▶ The problem
Write out, without any change, the lines in the material below that run from the line with "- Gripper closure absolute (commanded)" through the line with "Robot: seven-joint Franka", both included.

(Supplied information Opens)

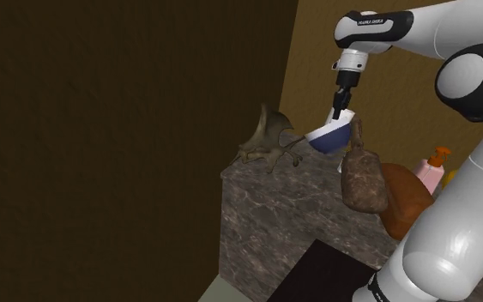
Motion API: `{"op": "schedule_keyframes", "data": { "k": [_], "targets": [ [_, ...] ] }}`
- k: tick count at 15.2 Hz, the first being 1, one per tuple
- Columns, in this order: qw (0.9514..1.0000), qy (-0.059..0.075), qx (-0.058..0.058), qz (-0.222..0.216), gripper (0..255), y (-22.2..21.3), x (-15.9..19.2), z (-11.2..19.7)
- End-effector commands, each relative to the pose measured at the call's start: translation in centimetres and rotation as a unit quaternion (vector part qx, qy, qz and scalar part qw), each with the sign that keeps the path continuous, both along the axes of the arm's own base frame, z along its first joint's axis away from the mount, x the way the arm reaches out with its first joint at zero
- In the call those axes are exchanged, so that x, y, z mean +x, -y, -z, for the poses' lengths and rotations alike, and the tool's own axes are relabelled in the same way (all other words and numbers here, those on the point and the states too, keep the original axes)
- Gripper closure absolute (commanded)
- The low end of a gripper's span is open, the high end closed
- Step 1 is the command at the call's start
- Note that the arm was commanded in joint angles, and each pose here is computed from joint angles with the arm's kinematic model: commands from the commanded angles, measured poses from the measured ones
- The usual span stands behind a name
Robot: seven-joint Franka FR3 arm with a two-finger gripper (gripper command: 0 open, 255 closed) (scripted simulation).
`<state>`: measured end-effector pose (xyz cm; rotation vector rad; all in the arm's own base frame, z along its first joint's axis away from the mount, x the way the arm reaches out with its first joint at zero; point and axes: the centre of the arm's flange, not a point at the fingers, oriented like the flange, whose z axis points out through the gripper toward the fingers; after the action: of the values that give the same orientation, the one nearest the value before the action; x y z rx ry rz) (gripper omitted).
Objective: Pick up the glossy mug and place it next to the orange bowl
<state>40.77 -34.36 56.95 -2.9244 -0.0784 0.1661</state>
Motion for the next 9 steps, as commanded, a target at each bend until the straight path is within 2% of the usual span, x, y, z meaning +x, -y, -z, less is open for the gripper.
{"op": "schedule_keyframes", "data": {
  "k": [1, 9],
  "targets": [
    [1.0, 0.0, 0.0, 0.0, 255, 0.2, -1.3, -0.3],
    [1.0, 0.0, 0.0, 0.0, 255, 2.1, -11.7, -0.3]
  ]
}}
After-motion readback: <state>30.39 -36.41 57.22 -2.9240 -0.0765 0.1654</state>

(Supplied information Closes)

▶ Written solution
- Gripper closure absolute (commanded)
- The low end of a gripper's span is open, the high end closed
- Step 1 is the command at the call's start
- Note that the arm was commanded in joint angles, and each pose here is computed from joint angles with the arm's kinematic model: commands from the commanded angles, measured poses from the measured ones
- The usual span stands behind a name
Robot: seven-joint Franka FR3 arm with a two-finger gripper (gripper command: 0 open, 255 closed) (scripted simulation).

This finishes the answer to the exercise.